In order to truly begin opening to more love, we must be aware of our felt experience of safety and we need to open to receive. Ask yourself, “Just how good am I at receiving?” It would be helpful to take a moment and make some notes about that.
What’s a Real Hug?
Are you able to give and receive real hugs? A real hug is not just patting the other person on the back as though you are burping a baby. It is also not a brief, breathless squeeze.
A real hug is where you are relaxed, present and not rushed. You have some eye contact with the person first. This tells you that they are open to and available for a hug. Then you take a breath. Your arms are appropriately around your hugging partner. If appropriate, your bellies may be touching. In fact, the whole fronts of your bodies may be touching. You breathe. You pay attention to what you need and are also aware of when the other is complete with the hug. You then release the embrace, have some eye contact and step away.
This type of hug is a long shot for many people. Just imagining this may make you feel vulnerable and outside your comfort zone.
Are you just going through the motions because you are expected to hug but you really don’t want to?
You can do this, too. Let’s look at how.
Exercises in Feeling Safe and Learning to Receive
The first step is awareness, creating a part of yourself that objectively watches. This observer self is not the critic, the one who judges or tells you to back up. This is the more neutral part that we cultivate. This is a more loving voice that most often just watches, notices and says, “Interesting.” Having this non-judgmental observer takes intention and practice.
This practice of self-awareness includes not only monitoring your conscious thoughts but also noticing your physical state, the reactions of your body and your impulses. Small signs of tension, discomfort or breath-holding will be clues that you need to pause and see what is needed.
This is a place where our Mental Models, our Program, show up, big time.
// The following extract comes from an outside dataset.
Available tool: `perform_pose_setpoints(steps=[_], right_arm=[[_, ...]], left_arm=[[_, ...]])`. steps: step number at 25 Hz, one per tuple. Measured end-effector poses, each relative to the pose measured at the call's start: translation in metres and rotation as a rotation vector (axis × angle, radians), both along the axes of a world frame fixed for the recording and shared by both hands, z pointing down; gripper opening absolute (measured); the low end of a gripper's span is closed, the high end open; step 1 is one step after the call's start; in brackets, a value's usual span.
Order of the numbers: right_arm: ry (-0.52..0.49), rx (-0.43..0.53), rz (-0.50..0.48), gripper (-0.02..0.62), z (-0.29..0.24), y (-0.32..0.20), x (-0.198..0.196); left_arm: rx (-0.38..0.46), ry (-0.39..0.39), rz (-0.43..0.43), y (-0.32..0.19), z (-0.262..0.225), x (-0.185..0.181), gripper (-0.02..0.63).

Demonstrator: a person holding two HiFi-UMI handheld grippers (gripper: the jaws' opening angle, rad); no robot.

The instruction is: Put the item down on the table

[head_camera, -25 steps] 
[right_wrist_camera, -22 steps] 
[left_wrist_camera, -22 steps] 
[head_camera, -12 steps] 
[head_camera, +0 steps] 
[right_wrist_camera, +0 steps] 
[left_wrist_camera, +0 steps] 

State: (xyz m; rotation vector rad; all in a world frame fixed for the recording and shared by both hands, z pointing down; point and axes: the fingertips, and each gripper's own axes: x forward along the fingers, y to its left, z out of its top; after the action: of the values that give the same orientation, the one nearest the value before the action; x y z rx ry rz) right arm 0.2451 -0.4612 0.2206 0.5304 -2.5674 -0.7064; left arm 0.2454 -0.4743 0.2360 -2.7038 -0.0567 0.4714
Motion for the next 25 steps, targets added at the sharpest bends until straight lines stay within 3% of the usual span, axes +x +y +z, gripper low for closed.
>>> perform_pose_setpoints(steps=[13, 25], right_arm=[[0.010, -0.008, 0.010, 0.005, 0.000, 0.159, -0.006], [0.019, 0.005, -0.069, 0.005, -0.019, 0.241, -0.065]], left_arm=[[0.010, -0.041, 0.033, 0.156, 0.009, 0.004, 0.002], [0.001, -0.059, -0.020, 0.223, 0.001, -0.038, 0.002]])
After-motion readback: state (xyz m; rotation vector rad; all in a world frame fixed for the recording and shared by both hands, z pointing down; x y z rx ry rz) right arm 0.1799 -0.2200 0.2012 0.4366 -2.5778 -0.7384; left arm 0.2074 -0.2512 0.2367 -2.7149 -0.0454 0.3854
Your Critic may become active. Watch for internal comments that question your worth, your abilities and/or your motivation. Your Critic may be unnecessarily trying to protect you from getting hurt. After all, if your early Mental Model was some version of, “I’m not okay, I can’t do it right, I’m not lovable, etc.,” your Critic will want to protect you from venturing out and getting hurt.
This is the time to bring in your Wise, Loving Adult to care for and protect your Little One. As you imagine this happening, the belief structures, the old Mental Model will weaken and won’t be needed so much anymore. Explore what is True about your Little One. Is she precious? Is he lovable? Smart? Good? Discover at least a couple of Truths and make a note of them.
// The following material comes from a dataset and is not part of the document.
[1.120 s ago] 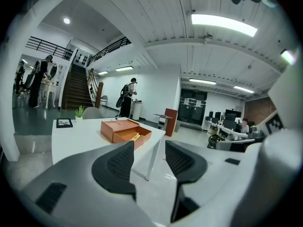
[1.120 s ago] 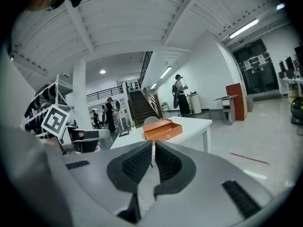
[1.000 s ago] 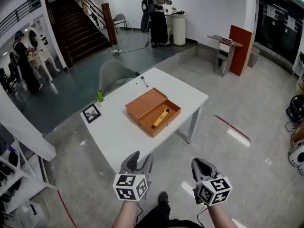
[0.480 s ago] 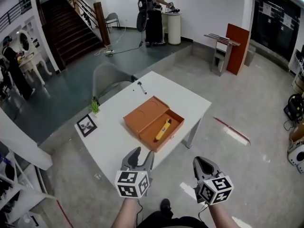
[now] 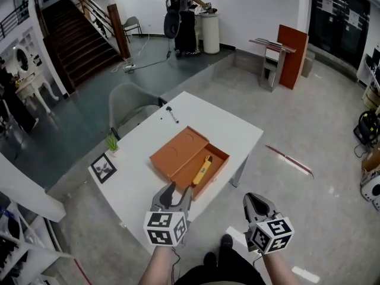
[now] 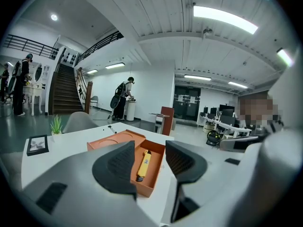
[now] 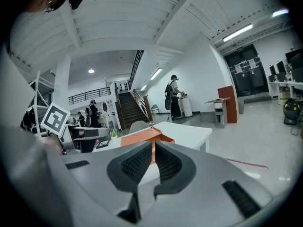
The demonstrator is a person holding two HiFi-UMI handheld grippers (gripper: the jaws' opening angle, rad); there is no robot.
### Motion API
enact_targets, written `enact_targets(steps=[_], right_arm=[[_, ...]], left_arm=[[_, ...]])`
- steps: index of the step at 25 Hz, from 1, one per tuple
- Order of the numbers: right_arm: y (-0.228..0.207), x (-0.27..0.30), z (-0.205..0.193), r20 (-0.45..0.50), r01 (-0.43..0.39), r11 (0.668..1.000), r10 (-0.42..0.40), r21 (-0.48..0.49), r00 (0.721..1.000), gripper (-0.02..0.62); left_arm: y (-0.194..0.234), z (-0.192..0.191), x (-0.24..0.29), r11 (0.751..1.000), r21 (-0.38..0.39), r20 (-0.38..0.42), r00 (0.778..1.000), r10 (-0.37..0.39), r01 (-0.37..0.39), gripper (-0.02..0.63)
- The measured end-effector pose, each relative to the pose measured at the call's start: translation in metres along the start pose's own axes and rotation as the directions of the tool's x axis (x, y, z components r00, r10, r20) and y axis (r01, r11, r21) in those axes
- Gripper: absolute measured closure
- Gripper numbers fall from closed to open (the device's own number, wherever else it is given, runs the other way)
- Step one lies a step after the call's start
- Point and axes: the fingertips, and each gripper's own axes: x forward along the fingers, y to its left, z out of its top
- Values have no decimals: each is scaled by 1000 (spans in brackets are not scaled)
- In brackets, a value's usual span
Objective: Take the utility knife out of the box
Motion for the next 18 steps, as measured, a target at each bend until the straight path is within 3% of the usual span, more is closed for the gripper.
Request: enact_targets(steps=[7, 18], right_arm=[[-31, 34, 18, 10, -5, 1000, 5, -9, 1000, 592], [-59, 97, 46, 3, -78, 997, 78, -18, 997, 592]], left_arm=[[6, 16, 36, 1000, 7, 4, 1000, 5, -5, 422], [16, 31, 94, 999, 14, -22, 999, 29, -28, 422]])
Look at your resources. Remember times when you were resilient. Imagine yourself there now. And, as you do, declare your Truth. “I deserve love; I am smart, etc.” Make a note. Repeating this will help shift the old belief structures that protected you and kept you safe.
Creating safety and learning to receive are the foundation of reaching our goals. Bit by bit you can become more aware of what you are experiencing in the moment. And, without judging, simply take a breath and begin to shift your thinking. “Right now, I’m okay.” Remember and re-experience your Truth: Statements like, “I am lovable and capable.”
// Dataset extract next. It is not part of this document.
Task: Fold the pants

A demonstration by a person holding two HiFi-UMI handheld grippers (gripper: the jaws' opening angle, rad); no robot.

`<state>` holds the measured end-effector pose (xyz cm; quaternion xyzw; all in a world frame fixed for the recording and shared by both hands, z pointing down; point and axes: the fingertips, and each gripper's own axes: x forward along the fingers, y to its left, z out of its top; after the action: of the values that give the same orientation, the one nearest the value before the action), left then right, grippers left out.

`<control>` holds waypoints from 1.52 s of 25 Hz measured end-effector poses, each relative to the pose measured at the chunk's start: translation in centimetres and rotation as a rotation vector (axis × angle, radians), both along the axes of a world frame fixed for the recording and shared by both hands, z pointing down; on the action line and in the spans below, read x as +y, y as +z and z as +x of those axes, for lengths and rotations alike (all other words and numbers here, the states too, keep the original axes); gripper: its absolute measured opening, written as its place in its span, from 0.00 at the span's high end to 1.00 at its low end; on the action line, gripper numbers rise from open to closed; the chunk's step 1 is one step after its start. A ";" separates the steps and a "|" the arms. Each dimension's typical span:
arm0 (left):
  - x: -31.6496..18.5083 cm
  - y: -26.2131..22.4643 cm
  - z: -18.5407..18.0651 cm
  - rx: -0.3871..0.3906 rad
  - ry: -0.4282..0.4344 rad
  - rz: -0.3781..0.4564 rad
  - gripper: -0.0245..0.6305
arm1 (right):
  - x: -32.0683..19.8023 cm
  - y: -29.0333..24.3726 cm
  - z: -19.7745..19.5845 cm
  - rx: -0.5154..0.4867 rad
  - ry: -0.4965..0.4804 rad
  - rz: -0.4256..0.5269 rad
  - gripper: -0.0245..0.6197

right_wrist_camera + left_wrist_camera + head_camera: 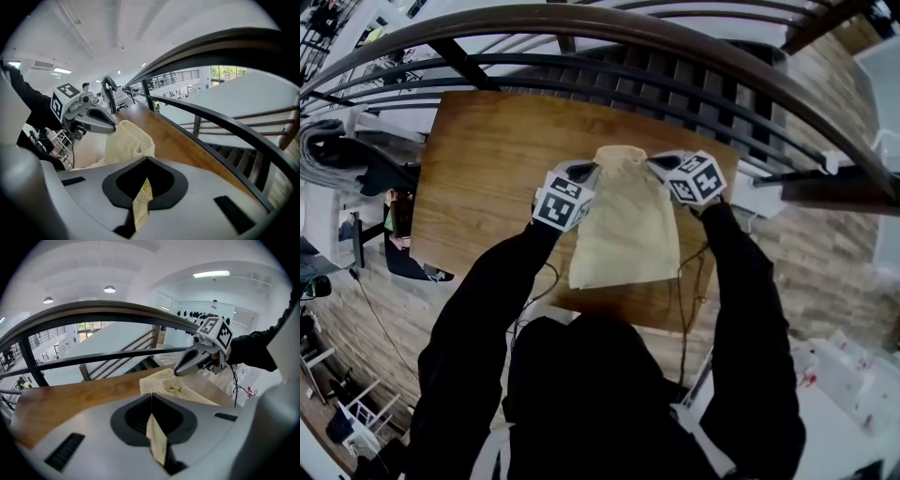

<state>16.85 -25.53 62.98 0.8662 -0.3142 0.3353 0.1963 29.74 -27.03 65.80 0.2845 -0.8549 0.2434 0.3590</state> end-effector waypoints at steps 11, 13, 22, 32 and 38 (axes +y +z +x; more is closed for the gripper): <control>7.8 -4.8 0.4 0.038 0.108 0.073 0.95 | 7.1 -3.9 -0.1 -0.029 -0.001 0.084 0.96; 9.5 -5.3 0.4 0.034 0.132 0.089 0.95 | 8.9 -4.5 0.1 -0.029 0.003 0.106 0.96; 17.3 -5.1 -0.1 -0.012 0.261 0.143 0.95 | 16.9 -5.7 -0.5 -0.022 0.002 0.155 0.96; 23.4 -2.2 -0.5 -0.046 0.331 0.088 0.95 | 24.0 -3.4 -1.6 -0.018 0.048 0.125 0.96; 26.3 0.2 -0.7 -0.086 0.391 0.070 0.95 | 26.5 -1.7 -1.6 0.013 0.048 0.130 0.96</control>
<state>16.13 0.80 63.14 0.9020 -0.1594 0.3924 0.0839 28.17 -0.50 64.12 0.3292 -0.8595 0.1941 0.3394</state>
Close each day with thoughts of things you feel good about. What went well? What am I grateful for?
As you continue to practice self-awareness, self-care and take some risks, you will begin to discover more safety. As your perception of safety expands you will be able to receive. As you work with your early Mental Models and shift them to your Truth, you will feel less guarded and more open to connection. You will experience more of who you truly are: Present, open and loving. And, you will be able to feel the love and caring from others.